Una catedrática curtida en mil batallas será la nueva cara del Gobierno

K. Domínguez
madrid / colpisa

Isabel Celaá (Bilbao, 1949) se ha convertido en la nueva ministra de Educación y en la portavoz del Gobierno de Pedro Sánchez. El presidente la ha reclutado por su experiencia en la gestión de políticas de enseñanza y por su conocimiento de un mundo lleno de aristas y recovecos en el que se desenvuelve como nadie. Por su paso por el Gobierno vasco y por haber sido una las principales voces de la oposición en Euskadi. Haber estado a ambos lados de la barrera le ha permitido aprender a escuchar y a negociar, todo ello sustentado en una oratoria brillante y en su capacidad para dejar a un lado la crispación de los debates cuando estos terminan.

La comunidad escolar coincide en que Celaá siempre ha pisado fuerte en su terreno por su dominio del área, su formación -es licenciada en Filología Inglesa, Filosofía y Derecho y catedrática de Lengua y Filología Inglesa- y su experiencia laboral en los institutos.

Fue viceconsejera con Fernando Buesa entre 1991 y 1995 y antes había dirigido el gabinete de José Ramón Recalde en el departamento de Educación -tanto el atentado contra este último como el asesinato de Buesa la dejaron muy tocada-. Se ha curtido además en el Parlamento vasco y está acostumbrada a pelearse con los sindicatos. Es dura en la discusión y no regala méritos, pero nunca lo lleva a la parcela personal y encaja las críticas sin mover una ceja.

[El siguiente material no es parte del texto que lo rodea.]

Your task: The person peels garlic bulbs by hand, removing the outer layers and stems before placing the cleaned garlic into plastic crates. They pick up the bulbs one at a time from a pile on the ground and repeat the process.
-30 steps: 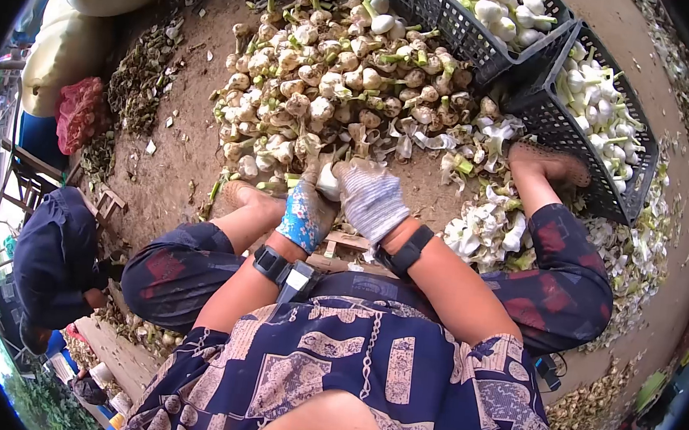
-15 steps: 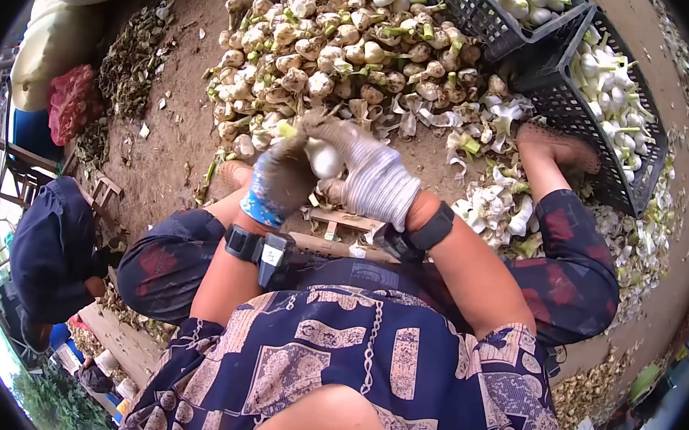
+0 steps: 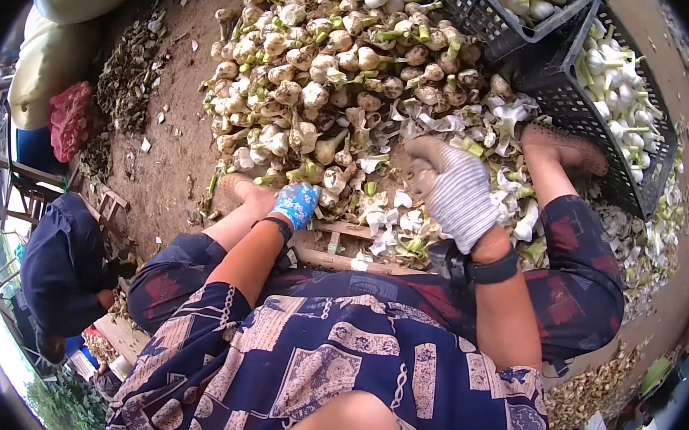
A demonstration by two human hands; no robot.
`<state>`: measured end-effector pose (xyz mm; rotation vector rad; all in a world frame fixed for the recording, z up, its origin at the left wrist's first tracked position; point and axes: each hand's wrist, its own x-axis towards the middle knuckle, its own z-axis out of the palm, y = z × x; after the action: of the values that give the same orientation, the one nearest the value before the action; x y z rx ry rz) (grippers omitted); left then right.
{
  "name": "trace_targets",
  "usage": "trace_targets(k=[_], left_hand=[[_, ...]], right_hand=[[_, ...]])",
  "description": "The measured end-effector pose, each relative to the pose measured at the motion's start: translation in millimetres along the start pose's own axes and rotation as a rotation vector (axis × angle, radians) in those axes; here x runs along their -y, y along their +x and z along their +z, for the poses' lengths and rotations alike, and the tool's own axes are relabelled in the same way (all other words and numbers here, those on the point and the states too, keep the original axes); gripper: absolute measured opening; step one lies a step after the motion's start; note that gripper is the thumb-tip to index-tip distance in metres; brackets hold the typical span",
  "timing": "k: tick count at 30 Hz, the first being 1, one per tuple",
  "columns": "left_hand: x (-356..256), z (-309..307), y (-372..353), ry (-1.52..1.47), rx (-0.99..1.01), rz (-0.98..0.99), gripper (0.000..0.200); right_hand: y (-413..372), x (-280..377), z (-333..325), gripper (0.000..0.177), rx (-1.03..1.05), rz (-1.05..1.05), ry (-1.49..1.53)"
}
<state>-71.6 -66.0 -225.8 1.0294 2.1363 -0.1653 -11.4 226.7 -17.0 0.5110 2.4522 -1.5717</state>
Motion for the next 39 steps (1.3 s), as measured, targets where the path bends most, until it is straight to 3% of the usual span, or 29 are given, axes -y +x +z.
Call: trace_targets(k=[2, 4, 6, 7, 8, 10, 11, 12, 14, 16, 17, 18, 19, 20, 21, 22, 24, 30, 33, 34, 35, 36, 37, 38, 39], left_hand=[[-9.1, -19.7, -7.1, -0.114, 0.035, -0.087, 0.032], [-6.7, -30.9, -2.8, -0.310, 0.123, -0.214, 0.051], [8.1, -34.2, 5.0, -0.617, 0.044, -0.181, 0.057], [7.3, -52.3, -1.6, -0.943, -0.003, -0.135, 0.053], [5.1, -71.1, -6.3, -1.193, 0.057, -0.213, 0.046], [-13.6, -116.1, -27.9, -1.440, 0.000, -0.005, 0.041], [-25.3, -143.9, -42.3, -1.454, 0.075, -0.017, 0.040], [-37.8, -175.6, -60.4, -1.320, 0.113, 0.033, 0.041], [-54.8, -191.1, -78.8, -1.426, -0.033, 0.155, 0.045], [-58.6, -193.3, -93.5, -1.660, -0.001, 0.313, 0.057], [-64.3, -186.5, -93.5, -1.566, -0.179, 0.369, 0.057], [-72.3, -179.0, -92.7, -1.467, -0.352, 0.423, 0.058], [-81.3, -180.6, -94.2, -1.279, -0.548, 0.429, 0.057], [-87.7, -182.3, -99.3, -1.298, -0.553, 0.381, 0.057], [-91.9, -186.2, -104.7, -1.201, -0.633, 0.397, 0.058], [-97.1, -192.9, -111.7, -1.104, -0.709, 0.407, 0.060], [-100.1, -190.7, -111.1, -0.820, -0.907, 0.478, 0.063], [-103.2, -191.1, -121.6, -0.693, -0.908, 0.381, 0.066], [-104.1, -190.5, -114.8, -0.930, -0.917, 0.479, 0.065], [-104.5, -187.6, -105.2, -1.220, -0.839, 0.479, 0.059], [-103.2, -183.4, -103.2, -1.717, -0.554, 0.484, 0.057], [-101.3, -180.4, -102.0, -2.182, -0.208, 0.462, 0.058], [-82.9, -166.9, -83.7, -2.409, 0.340, 0.576, 0.062], [-88.6, -171.9, -84.9, -2.562, 0.399, 0.346, 0.060], [-84.3, -167.9, -80.7, -2.546, 0.483, 0.407, 0.058]], right_hand=[[-9.9, -8.0, 15.8, 0.022, -0.021, -0.270, -0.385], [-10.7, -9.9, 27.8, 0.025, 0.033, -0.070, -0.188], [-6.1, -15.8, 38.4, 0.028, 0.007, -0.080, -0.181], [-4.8, -16.5, 42.0, 0.031, -0.014, -0.077, -0.168], [-4.7, -13.6, 45.0, 0.040, 0.009, -0.048, -0.159], [-1.1, 1.7, 49.5, 0.048, 0.164, -0.061, -0.293], [-2.6, 6.6, 58.1, 0.051, 0.140, -0.064, -0.289], [-3.5, -0.5, 72.2, 0.042, -0.020, -0.261, -0.312], [-7.8, 11.9, 71.8, 0.031, -0.196, -0.439, -0.111], [-13.3, 21.3, 62.3, 0.026, -0.158, -0.256, 0.241], [-25.9, 51.7, 42.5, 0.026, -0.097, -0.159, 0.348], [-22.2, 35.8, 41.8, 0.026, -0.041, -0.105, 0.410], [-26.7, 44.9, 35.1, 0.027, -0.046, -0.084, 0.318], [-31.4, 54.5, 29.5, 0.027, -0.048, -0.065, 0.225], [-31.4, 47.4, 36.2, 0.028, -0.119, -0.191, 0.187], [-34.1, 49.0, 37.2, 0.027, -0.074, -0.148, 0.292], [-35.9, 49.4, 36.6, 0.027, -0.102, -0.157, 0.179], [-44.0, 49.1, 38.0, 0.024, -0.115, -0.189, 0.092], [-50.5, 53.0, 30.1, 0.022, -0.040, -0.109, 0.273], [-52.2, 53.5, 28.4, 0.022, -0.026, -0.078, 0.325], [-51.1, 52.2, 27.8, 0.022, -0.046, -0.220, 0.296], [-50.4, 50.0, 27.9, 0.022, -0.044, -0.217, 0.298], [-50.5, 47.0, 28.8, 0.022, 0.016, -0.235, 0.117], [-50.4, 46.5, 29.7, 0.021, 0.079, -0.253, -0.065], [-49.5, 52.4, 30.9, 0.019, 0.115, 0.046, 0.238]])
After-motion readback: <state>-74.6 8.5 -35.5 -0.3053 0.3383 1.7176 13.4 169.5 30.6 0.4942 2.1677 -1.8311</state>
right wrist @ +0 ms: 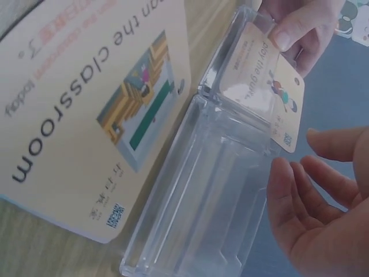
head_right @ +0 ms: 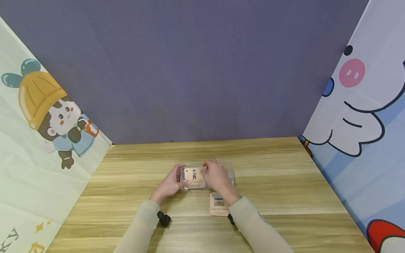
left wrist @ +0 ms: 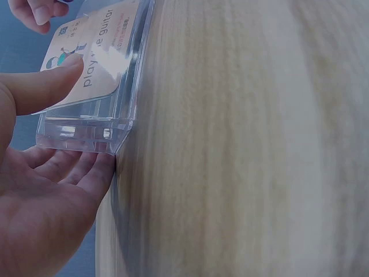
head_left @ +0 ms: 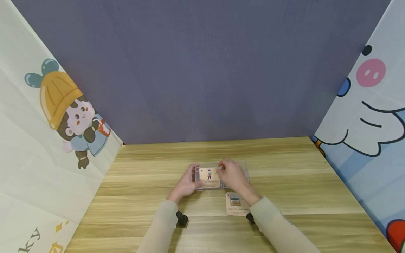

Patxi López no dudó en llamarla cuando fue lendakari en el 2009. Le encargó la misión de dirigir Educación y la convirtió en una de las integrantes del Gabinete con mayor peso político.

Aseguran quienes fueron sus estrechos colaboradores que la mayor preocupación de la nueva ministra es la búsqueda incesante de la «excelencia educativa», porque es desde donde deben sustentarse el progreso, la justicia y la igualdad social. Su apuesta por la formación permanente le granjeó el respeto de los círculos intelectuales, académicos y científicos.

A finales de septiembre, hizo un máster en diplomacia como presidenta de la comisión de ética y garantías. Los partidarios de Susana Díaz querían que la convocase tras la dimisión en bloque de diecisiete miembros de la ejecutiva y ella ejerció una defensa numantina de su territorio cuando la crisis había empezado a devorar a su partido. La ministra no dudó en situarse al lado del hoy presidente cuando todo estaba en su contra. Ahora es su voz en el Ejecutivo.